◆ WHAT IS REQUIRED:
Reduce the material below to its lines containing "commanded".

*** Opening of MATERIAL PROVIDED ***

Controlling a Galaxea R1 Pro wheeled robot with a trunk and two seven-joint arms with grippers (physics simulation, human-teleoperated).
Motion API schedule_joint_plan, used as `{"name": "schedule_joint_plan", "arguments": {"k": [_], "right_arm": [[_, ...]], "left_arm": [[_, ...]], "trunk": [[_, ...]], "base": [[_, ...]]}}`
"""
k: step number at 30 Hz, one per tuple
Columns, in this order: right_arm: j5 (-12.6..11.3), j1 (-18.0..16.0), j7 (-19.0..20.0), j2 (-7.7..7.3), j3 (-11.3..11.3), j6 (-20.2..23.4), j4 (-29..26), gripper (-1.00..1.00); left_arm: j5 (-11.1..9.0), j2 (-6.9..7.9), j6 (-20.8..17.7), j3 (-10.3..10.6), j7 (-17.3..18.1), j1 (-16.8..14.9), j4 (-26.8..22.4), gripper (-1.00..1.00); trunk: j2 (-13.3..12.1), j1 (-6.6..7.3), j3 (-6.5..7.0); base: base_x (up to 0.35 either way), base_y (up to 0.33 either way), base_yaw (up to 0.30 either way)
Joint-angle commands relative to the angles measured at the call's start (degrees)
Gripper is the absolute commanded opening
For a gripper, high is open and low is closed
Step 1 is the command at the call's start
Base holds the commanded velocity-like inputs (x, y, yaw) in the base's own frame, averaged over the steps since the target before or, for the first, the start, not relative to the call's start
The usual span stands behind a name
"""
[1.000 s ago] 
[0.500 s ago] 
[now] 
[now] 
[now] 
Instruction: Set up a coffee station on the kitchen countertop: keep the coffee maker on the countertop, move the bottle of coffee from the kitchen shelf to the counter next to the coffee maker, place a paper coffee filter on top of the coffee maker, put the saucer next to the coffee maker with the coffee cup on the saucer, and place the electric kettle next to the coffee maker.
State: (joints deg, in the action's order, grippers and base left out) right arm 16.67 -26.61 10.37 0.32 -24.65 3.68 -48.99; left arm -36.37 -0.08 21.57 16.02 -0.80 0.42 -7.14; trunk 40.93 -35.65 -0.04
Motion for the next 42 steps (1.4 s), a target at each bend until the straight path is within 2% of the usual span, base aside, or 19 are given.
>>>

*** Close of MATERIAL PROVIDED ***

◆ SOLUTION FOR THIS EXERCISE:
Gripper is the absolute commanded opening
Base holds the commanded velocity-like inputs (x, y, yaw) in the base's own frame, averaged over the steps since the target before or, for the first, the start, not relative to the call's start

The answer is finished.